• _Try it_
Lines in the data below that contain the word "orange" are to be copied.

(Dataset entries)
________________________

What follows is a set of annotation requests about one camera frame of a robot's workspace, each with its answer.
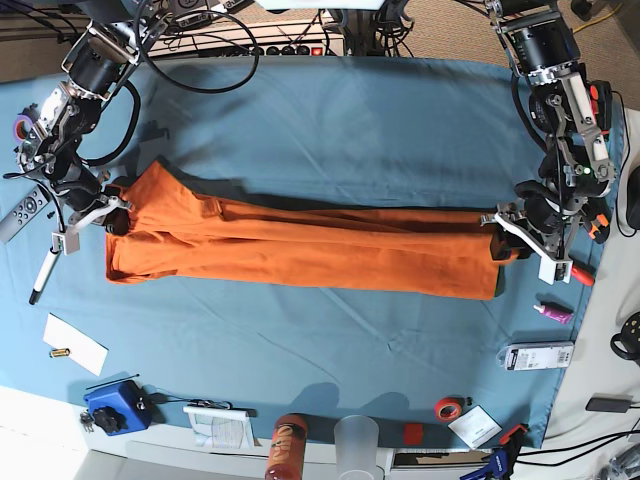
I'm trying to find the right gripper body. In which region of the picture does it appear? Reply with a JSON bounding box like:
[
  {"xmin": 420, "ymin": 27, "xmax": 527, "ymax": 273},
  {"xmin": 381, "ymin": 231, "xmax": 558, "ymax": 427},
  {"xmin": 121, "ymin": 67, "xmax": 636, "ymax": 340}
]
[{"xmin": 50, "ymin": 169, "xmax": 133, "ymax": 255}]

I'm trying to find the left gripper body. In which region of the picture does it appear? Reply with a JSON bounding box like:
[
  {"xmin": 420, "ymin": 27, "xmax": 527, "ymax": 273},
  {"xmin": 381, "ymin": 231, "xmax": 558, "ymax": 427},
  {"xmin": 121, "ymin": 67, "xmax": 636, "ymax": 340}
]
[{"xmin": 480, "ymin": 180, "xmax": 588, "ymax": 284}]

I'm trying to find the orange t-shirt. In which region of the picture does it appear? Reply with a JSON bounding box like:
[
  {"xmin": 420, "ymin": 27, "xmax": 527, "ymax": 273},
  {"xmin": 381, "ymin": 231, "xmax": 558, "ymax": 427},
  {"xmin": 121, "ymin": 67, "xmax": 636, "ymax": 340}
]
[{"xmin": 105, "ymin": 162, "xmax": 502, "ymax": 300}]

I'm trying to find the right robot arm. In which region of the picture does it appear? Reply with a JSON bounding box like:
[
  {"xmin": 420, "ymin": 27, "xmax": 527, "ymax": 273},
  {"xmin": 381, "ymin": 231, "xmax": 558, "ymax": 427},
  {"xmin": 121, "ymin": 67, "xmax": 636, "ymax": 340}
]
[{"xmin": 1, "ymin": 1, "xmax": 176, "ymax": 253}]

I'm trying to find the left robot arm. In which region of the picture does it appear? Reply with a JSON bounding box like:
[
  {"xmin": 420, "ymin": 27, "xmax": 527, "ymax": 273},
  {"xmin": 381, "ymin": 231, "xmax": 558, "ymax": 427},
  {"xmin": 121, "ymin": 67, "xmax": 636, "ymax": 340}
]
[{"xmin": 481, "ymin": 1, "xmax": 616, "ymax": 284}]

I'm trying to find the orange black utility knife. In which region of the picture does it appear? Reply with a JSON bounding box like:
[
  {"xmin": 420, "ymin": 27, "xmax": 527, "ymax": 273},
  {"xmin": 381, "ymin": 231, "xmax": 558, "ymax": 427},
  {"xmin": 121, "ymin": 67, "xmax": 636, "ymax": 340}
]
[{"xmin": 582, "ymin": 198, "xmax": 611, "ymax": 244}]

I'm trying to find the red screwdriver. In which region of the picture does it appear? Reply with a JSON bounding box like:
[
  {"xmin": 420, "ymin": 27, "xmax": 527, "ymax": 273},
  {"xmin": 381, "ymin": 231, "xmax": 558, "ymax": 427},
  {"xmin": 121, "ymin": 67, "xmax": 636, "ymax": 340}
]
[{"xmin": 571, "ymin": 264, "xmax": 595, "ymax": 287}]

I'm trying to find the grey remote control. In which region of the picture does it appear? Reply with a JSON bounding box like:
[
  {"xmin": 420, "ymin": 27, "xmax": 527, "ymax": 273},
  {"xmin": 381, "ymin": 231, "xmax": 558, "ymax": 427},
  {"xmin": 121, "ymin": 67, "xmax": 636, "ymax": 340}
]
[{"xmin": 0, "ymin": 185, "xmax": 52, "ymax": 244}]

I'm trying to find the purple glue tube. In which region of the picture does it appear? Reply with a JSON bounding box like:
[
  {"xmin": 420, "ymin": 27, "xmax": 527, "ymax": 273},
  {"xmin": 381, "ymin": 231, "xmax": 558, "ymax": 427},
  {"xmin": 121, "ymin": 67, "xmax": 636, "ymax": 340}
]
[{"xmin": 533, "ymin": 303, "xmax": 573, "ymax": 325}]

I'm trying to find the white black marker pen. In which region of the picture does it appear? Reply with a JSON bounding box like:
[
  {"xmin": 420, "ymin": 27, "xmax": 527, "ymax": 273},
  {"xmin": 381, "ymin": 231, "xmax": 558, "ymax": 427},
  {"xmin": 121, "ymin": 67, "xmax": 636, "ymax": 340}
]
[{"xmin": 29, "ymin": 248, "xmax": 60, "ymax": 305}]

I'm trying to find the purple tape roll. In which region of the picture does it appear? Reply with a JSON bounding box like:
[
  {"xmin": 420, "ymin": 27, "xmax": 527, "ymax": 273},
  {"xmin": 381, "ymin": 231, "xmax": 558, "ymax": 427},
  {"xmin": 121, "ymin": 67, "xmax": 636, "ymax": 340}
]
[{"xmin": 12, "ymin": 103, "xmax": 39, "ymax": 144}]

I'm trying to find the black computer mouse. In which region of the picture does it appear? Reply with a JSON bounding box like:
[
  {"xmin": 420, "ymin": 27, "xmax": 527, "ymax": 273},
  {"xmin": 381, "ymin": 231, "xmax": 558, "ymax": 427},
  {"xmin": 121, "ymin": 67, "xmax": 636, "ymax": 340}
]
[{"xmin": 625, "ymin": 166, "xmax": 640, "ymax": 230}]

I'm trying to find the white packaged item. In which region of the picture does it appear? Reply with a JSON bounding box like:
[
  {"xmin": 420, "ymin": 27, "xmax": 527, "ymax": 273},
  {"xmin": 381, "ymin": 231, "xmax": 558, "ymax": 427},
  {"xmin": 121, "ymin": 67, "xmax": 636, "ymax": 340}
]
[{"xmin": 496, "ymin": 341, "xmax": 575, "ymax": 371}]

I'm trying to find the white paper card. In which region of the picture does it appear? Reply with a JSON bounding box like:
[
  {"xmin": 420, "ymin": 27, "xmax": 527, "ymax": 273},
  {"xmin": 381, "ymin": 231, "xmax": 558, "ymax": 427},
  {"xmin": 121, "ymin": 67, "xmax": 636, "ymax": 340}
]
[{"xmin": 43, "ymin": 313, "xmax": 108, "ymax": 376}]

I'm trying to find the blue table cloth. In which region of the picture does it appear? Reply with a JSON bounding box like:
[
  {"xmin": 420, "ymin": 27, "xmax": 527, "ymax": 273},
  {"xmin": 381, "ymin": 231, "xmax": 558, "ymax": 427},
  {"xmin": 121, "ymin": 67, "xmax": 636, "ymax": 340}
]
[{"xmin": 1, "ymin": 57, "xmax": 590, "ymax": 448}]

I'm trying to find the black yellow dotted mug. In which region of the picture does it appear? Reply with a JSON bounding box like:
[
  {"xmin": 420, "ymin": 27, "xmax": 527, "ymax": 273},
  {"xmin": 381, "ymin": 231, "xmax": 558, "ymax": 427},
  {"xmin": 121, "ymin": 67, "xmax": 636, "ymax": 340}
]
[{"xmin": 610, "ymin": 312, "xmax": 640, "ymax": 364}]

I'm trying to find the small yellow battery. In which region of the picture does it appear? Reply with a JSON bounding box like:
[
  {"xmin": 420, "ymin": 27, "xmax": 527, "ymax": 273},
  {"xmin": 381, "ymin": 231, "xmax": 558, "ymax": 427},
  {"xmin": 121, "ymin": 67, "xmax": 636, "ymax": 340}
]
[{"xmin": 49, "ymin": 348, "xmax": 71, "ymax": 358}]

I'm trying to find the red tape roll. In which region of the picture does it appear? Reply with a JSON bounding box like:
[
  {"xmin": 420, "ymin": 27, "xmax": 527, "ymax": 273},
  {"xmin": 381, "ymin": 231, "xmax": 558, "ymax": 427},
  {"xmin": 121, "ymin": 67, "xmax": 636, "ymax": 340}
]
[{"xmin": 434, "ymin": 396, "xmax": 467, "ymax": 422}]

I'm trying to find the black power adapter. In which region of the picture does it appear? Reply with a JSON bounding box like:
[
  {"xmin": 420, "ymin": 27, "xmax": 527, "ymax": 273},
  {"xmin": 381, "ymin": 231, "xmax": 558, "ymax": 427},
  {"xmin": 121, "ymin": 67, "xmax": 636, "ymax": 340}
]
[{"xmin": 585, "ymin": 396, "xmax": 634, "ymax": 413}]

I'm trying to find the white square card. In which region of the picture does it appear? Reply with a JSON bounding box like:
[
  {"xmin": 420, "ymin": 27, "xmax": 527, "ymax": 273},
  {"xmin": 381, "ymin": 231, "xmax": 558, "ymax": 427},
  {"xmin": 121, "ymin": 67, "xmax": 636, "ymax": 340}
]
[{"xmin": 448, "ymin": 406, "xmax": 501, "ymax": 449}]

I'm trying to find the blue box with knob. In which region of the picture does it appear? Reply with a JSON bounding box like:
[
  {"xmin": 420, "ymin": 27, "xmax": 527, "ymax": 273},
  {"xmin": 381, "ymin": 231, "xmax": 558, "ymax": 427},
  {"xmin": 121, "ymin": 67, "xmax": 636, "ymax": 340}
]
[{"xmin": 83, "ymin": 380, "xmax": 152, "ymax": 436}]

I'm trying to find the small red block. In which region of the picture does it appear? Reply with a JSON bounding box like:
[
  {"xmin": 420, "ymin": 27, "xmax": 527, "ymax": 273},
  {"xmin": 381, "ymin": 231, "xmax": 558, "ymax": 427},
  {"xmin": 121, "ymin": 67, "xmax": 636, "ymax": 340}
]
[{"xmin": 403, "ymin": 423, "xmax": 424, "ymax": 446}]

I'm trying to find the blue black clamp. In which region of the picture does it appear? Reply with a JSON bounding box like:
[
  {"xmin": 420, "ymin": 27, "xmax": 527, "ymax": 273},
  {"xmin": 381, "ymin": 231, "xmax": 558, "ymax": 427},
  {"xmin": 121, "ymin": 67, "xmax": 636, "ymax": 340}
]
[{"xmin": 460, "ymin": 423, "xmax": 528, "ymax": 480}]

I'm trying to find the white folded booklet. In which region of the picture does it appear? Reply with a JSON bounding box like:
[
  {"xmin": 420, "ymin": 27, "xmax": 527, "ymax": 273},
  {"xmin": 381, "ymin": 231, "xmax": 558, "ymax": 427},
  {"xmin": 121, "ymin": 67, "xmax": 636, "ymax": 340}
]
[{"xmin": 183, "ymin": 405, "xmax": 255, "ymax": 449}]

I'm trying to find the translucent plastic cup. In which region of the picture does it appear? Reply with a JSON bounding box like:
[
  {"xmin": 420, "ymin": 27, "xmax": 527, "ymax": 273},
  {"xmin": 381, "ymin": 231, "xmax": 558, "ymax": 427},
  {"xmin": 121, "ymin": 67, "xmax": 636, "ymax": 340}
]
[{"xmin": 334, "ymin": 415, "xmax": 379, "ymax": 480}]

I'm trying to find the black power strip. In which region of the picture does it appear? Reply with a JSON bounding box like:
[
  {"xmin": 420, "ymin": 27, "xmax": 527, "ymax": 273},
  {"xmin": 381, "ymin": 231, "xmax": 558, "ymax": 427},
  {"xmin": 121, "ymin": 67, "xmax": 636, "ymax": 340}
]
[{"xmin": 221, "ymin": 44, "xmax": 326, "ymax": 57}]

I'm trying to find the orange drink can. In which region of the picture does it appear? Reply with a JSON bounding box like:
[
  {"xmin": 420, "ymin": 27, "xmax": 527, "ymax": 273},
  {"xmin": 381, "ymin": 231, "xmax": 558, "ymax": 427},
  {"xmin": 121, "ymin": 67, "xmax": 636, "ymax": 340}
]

________________________

• _Output_
I'm trying to find the orange t-shirt. In which region of the picture does it appear? Reply with a JSON bounding box like:
I'm trying to find the orange black utility knife. In which region of the picture does it appear? Reply with a JSON bounding box like:
I'm trying to find the orange drink can. In which region of the picture does it appear? Reply with a JSON bounding box like:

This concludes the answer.